Per James Gorman di Morgan Stanley, tuttavia, le criptovalute non sono fonte di preoccupazione: “Nel nostro caso, onestamente, non si tratta di una parte enorme del business rivolto ai nostri clienti. Potrebbe (il business) evolversi ma, sicuramente, non è qualcosa che sta condizionando i nostri guadagni in un modo o nell’altro”.

Più che per il mondo degli asset digitali, Gorman è preoccupato per la bolla creata dalla Fed con le sue politiche monetarie ultraccomodanti:

“In questo momento in giro c’è troppa moneta – ha detto senza mezzi termini il ceo di Morgan, addentrandosi anche nel dibattito che sta infuocando gli economisti, ovvero quello sulla presenza o meno del rischio di una stagflazione in arrivo o, comunque, di una inflazione che, come ha detto lo stesso ex segretario al Tesoro Usa, rischia di sfuggire al controllo delle banche centrali.

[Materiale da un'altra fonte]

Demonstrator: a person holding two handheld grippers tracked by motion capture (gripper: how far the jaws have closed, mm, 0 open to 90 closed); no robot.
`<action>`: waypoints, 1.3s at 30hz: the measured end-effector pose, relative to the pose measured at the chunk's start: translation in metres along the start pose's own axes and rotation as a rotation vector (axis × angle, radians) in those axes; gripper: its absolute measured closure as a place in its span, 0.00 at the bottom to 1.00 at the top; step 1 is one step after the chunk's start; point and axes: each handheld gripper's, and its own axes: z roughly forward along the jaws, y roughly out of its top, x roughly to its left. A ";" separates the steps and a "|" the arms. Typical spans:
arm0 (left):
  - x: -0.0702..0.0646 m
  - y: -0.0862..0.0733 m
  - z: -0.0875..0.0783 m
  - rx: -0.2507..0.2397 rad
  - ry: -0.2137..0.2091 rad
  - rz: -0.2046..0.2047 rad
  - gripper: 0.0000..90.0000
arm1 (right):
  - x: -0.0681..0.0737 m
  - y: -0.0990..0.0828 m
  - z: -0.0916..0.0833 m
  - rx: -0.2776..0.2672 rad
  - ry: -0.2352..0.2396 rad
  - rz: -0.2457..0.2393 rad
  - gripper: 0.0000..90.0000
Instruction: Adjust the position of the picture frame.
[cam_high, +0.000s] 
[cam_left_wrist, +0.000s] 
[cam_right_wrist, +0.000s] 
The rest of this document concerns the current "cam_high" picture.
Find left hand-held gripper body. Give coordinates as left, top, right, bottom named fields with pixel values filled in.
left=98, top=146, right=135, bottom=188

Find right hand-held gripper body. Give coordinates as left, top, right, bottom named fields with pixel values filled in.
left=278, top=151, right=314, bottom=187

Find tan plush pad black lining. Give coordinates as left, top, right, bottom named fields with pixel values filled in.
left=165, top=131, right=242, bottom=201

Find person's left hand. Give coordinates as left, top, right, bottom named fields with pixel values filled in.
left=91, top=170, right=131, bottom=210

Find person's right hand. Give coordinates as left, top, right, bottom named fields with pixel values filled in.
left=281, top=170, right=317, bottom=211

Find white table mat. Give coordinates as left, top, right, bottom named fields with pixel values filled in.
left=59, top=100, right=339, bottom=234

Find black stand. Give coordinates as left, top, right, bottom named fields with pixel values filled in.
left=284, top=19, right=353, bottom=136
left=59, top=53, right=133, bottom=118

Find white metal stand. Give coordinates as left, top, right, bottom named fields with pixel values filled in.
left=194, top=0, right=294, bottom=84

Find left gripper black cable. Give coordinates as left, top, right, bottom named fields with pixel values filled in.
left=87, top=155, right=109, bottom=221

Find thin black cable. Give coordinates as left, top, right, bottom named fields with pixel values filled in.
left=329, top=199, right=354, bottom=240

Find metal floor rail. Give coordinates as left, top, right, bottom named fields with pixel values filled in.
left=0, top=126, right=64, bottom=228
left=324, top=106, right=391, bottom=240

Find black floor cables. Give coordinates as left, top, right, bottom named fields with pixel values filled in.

L’AD ha fatto riferimento all’aumento dei salari, alle strozzature presenti nella catena dell’offerta e al boom dei prezzi delle commodities come a quegli elementi che stanno facendo salire l’inflazione, avvertendo che non tutto è un fenomeno temporaneo.

Di conseguenza, il consiglio alla Fed è di essere un po’ più aggressiva rispetto a quanto sta prevedendo in questo momento.

I commenti di James Gorman si sono allineati a quelli di John Waldron, presidente di Goldman Sachs, che ha detto che l’inflazione non è transitoria, ma anche a quelli del ceo di BlackRock Larry Fink che, intervistato dalla CNBC, ha affermato che “sicuramente l’inflazione non è temporanea”.

Sul tema è intervenuto anche Jamie Dimon, AD di JPMorgan Chase, che ha detto di ritenere che, probabilmente, l’inflazione non rallenterà il passo nei prossimi trimestri. Ma allora, quand’è che la Fed di Jerome Powell dovrebbe agire?

“Sicuramente, io inizierei a muovermi entro il primo trimestre dell’anno prossimo. Hanno molto spazio di manovra e alzare i tassi nel corso del prossimo anno non sarà né qualcosa di inatteso né scatenerà tanto meno una crisi”.

“Credo che il mercato abbia digerito il fatto che la Fed debba muoversi, non solo con il tapering, ma anche con aumenti dei tassi. E comunque, siamo lontani 10 aumenti dei tassi circa dal valore che dovrebbe essere considerato normale”.